Une probabilité en forte hausse
Le service européen Copernicus a actualisé ses prévisions concernant le phénomène climatique El Niño. Selon ses dernières projections, la probabilité qu’un épisode qualifié de « fort à potentiellement sans précédent » se produise dans le Pacifique équatorial a été nettement relevée. Cette révision intervient dans un contexte de températures océaniques déjà élevées, qui pourraient amplifier les effets du phénomène.
Qu’est-ce qu’El Niño ?
El Niño est une oscillation climatique naturelle qui se manifeste par un réchauffement anormal des eaux de surface dans la partie centrale et orientale du Pacifique équatorial. Ce phénomène, qui alterne avec son pendant froid La Niña, influence fortement les régimes météorologiques mondiaux. Il peut provoquer des sécheresses dans certaines régions, des précipitations excessives ou des cyclones dans d’autres, et entraîne une hausse supplémentaire des températures moyennes mondiales.
Un épisode possiblement inédit
Les modèles de Copernicus indiquent désormais une probabilité accrue qu’El Niño atteigne, dès l’été 2026, une intensité rarement observée. Les scientifiques parlent d’un épisode « fort » et même « potentiellement sans précédent », ce qui signifie qu’il pourrait dépasser les événements majeurs précédents, comme ceux de 1997-1998 ou de 2015-2016, qui ont eu des conséquences économiques et humanitaires lourdes. Si ce scénario se réalisait, les impacts mondiaux sur les cultures, la disponibilité en eau, la santé publique et les écosystèmes marins pourraient être considérables.
Contexte océanique et climatique
Cette mise en garde intervient dans un océan Pacifique déjà anormalement chaud. Le phénomène El Niño, en se superposant au réchauffement global d’origine humaine, pourrait exacerber les températures extrêmes et accroître la probabilité d’événements météorologiques violents. Les experts soulignent que le changement climatique ne modifie pas directement la fréquence d’El Niño, mais peut en amplifier les effets, rendant chaque épisode plus intense et plus destructeur.

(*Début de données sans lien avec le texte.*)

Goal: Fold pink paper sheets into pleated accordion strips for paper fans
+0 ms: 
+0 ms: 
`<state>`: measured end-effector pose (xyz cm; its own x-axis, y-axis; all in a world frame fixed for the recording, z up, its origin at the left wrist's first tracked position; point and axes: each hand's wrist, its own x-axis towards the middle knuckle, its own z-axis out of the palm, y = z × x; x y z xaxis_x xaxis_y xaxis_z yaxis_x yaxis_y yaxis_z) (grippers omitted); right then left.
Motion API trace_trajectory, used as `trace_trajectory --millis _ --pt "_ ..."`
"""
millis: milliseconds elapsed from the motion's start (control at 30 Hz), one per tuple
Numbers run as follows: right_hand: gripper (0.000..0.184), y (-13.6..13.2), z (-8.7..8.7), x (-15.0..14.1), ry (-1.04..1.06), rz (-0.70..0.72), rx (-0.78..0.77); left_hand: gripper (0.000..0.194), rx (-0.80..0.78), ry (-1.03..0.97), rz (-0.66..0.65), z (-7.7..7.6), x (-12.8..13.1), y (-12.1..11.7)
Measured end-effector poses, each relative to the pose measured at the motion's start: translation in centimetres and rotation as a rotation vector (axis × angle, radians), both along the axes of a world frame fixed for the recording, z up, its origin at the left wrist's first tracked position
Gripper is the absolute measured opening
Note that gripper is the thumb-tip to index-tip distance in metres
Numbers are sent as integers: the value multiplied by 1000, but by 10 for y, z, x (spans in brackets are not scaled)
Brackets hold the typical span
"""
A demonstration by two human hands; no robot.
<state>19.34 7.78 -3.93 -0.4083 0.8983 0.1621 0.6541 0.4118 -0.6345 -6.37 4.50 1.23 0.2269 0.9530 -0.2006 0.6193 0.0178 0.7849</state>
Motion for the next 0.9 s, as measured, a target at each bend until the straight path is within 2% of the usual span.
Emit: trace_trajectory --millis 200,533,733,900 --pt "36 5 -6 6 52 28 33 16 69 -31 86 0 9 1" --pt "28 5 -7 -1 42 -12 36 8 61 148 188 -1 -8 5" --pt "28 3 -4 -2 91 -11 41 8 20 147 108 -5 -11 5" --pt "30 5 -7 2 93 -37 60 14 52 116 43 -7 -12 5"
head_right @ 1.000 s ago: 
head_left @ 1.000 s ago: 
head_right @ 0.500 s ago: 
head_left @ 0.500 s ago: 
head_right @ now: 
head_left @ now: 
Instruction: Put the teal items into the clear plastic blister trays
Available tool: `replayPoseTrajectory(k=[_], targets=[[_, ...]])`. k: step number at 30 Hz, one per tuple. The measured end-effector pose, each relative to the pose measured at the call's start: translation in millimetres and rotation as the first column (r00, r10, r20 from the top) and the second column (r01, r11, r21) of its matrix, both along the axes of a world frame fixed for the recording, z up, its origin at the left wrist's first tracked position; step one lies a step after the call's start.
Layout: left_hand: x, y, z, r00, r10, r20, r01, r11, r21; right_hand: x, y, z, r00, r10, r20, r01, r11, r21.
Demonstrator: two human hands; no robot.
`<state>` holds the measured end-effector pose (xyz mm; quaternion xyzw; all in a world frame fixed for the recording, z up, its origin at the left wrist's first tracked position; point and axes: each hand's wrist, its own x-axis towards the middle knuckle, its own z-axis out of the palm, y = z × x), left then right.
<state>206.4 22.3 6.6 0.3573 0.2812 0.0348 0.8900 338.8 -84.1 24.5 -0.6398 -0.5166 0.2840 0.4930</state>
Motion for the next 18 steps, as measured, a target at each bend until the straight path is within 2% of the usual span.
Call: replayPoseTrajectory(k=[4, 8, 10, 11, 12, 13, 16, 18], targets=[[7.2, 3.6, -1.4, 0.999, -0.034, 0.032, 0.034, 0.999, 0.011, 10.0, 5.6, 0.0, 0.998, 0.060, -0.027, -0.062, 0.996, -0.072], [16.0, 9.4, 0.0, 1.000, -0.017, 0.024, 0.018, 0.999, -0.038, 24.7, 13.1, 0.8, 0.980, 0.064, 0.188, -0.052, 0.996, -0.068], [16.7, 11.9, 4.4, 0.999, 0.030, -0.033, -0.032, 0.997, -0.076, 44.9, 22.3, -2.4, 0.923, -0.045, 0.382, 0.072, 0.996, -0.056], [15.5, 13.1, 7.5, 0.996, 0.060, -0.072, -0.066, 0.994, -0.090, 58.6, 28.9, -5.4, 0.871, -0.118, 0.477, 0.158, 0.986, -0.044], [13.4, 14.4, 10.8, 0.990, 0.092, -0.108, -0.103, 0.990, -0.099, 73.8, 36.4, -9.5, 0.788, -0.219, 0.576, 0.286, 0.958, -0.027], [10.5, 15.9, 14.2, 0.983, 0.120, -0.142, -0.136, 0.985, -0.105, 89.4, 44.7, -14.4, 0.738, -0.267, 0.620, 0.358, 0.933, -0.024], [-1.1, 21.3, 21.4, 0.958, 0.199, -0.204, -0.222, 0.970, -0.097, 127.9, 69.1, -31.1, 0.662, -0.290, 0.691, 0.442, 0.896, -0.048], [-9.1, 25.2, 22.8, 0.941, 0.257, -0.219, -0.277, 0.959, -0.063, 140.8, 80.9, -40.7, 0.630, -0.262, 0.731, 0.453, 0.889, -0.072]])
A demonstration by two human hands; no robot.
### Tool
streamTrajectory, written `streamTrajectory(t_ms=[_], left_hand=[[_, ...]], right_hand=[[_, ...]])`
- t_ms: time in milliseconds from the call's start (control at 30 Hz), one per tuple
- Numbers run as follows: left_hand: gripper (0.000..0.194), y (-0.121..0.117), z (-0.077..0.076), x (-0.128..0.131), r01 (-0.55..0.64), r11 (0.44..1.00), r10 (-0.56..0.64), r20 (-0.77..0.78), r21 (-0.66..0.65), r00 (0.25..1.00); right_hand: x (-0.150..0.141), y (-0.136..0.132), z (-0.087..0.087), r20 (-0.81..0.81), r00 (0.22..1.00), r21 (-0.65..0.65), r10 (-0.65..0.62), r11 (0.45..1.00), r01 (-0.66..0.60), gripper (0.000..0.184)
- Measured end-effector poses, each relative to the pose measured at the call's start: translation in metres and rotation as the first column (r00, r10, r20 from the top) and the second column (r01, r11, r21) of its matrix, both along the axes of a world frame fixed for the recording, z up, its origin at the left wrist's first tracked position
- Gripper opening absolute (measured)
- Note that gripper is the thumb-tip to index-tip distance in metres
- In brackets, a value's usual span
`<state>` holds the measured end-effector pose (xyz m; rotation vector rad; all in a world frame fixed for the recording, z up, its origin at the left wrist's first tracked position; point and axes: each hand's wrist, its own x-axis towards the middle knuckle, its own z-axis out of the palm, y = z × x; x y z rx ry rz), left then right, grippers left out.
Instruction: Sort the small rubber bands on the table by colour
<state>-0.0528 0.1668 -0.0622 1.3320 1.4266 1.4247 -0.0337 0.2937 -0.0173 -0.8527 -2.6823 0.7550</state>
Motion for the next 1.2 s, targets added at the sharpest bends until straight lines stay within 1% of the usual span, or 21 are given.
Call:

Des appels à l’anticipation
Des organisations internationales et des agences météorologiques avaient déjà, ces dernières semaines, alerté sur la perspective d’un épisode intense pour l’été 2026. Les nouvelles données de Copernicus confirment et renforcent ces alarmes. Les autorités sanitaires, agricoles et de gestion des catastrophes naturelles de nombreux pays sont désormais invitées à préparer des plans d’urgence face aux risques de sécheresse, d’inondations et de cyclones tropicaux. Le phénomène pourrait également peser sur la production alimentaire mondiale et les chaînes d’approvisionnement, avec des répercussions économiques potentielles.
Suivi nécessaire
Les prévisions à longue échéance restent toutefois entachées d’incertitudes. Les modèles climatiques continuent d’affiner leurs projections à mesure que les conditions océaniques et atmosphériques évoluent. Un suivi régulier des indicateurs, notamment de la température de surface du Pacifique et de la pression atmosphérique, sera nécessaire pour confirmer l’ampleur réelle de l’événement dans les mois à venir.